Apple has finally bowed to pressure from the European Union by agreeing to pay $15 billion worth of back taxes to Ireland after the order to do so was issued last year.
The iPhone maker conceded to pressure from the European watchdog by agreeing to pay the $15 billion to Ireland. The order to pay the back taxes was issued in August 2016 after a decision was reached to clampdown on profit offshoring which many companies have used to avoid tax. The one year delay in collecting the taxes was caused by the fact that Ireland did not want to collect the unpaid taxes.
Ireland had refused to collect the taxes because it charges low tax rates so as to attract investment from foreign firms. This has encouraged companies such as Apple have been taking advantage of the low tax rates charged in the country by routing their profits there. The company paid as little as 0.005 percent in taxes from 2003 to 2014 courtesy of shell companies and subsidiaries tasked with collecting and maintaining offshore revenue.

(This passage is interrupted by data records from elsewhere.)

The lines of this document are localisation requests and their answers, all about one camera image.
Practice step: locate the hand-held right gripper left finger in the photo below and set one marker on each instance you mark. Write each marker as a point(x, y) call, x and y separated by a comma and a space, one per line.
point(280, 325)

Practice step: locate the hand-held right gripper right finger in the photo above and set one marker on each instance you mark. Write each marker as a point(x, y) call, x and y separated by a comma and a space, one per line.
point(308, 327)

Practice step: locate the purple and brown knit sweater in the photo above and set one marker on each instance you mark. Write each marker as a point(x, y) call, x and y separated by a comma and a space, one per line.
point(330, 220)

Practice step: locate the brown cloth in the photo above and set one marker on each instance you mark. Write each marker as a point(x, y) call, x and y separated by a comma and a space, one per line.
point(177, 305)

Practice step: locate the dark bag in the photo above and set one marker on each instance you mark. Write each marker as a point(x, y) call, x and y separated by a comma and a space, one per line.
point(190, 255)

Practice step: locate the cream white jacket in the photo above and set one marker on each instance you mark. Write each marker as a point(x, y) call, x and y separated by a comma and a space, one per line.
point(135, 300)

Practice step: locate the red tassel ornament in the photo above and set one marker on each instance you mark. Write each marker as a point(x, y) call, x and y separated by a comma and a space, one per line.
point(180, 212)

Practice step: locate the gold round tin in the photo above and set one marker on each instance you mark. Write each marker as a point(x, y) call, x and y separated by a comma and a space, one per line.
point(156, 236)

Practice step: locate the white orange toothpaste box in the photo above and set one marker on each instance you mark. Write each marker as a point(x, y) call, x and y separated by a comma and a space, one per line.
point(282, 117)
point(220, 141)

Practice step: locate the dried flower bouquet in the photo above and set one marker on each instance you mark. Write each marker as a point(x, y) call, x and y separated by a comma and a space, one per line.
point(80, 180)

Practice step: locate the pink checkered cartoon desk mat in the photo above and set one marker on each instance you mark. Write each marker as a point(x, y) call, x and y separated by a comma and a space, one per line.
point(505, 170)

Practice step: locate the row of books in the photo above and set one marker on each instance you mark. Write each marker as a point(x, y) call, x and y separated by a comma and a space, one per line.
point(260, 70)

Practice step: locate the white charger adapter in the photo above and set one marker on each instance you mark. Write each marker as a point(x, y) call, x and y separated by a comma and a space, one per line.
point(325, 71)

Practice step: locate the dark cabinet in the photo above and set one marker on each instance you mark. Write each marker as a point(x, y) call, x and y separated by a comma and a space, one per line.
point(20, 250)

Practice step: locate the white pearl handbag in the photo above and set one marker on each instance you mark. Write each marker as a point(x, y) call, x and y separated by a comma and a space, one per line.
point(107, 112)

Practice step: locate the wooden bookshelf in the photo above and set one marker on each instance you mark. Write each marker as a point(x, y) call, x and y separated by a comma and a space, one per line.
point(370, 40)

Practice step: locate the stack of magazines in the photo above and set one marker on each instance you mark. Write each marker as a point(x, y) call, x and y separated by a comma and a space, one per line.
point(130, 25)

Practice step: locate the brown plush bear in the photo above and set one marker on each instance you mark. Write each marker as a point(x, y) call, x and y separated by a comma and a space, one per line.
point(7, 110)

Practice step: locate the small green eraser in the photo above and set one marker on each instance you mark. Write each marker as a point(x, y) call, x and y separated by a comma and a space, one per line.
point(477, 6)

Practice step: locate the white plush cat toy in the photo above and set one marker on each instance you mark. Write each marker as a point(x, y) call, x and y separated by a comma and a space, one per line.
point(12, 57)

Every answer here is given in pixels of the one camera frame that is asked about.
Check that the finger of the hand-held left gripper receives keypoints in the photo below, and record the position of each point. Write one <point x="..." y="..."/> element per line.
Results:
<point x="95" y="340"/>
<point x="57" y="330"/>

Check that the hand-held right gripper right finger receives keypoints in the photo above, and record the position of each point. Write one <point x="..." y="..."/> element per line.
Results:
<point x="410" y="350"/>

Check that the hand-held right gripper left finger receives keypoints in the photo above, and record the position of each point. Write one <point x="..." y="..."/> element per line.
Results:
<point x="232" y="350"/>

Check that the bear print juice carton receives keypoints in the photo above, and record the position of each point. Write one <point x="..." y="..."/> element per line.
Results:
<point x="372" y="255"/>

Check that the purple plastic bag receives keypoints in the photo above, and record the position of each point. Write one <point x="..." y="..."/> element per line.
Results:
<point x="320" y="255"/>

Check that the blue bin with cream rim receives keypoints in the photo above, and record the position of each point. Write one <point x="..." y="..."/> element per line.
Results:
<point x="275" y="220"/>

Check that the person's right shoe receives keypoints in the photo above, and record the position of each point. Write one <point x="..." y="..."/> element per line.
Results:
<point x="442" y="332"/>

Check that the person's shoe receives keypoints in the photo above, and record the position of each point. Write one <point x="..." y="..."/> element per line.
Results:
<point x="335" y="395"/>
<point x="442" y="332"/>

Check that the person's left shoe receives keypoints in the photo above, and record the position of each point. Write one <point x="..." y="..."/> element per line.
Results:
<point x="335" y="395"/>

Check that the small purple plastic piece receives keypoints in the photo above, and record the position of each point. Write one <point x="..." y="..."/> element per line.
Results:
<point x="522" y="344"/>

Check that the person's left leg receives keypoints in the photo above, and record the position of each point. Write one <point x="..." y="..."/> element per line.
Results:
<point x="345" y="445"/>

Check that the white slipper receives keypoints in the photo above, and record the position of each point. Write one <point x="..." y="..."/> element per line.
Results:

The EU has however pushed the case to the European Court of Justice which is the highest governing body in the region. The court ordered Ireland to collect the taxes and the country had no option but to comply.
“We have now reached an agreement with Apple in relation to the principles and operation of the escrow fund. We expect the money will begin to be transmitted into the account from Apple across the first quarter of next year,” stated Ireland’s Finance Minister Paschal.
Despite its compliance with the EU, Apple has revealed that it is not pleased with the decision. In fact, the software and tech giant plans to appeal the ruling together with the government of Ireland. If successful, Apple will avoid paying the huge amount of cash. The company also stated that it has a dedicated team that is working hand in hand with the government of Ireland. The iPhone maker also stated in a statement to the Wall Street Journal that it is confident that the order to pay the $15 billion in back taxes will be overturned by the court.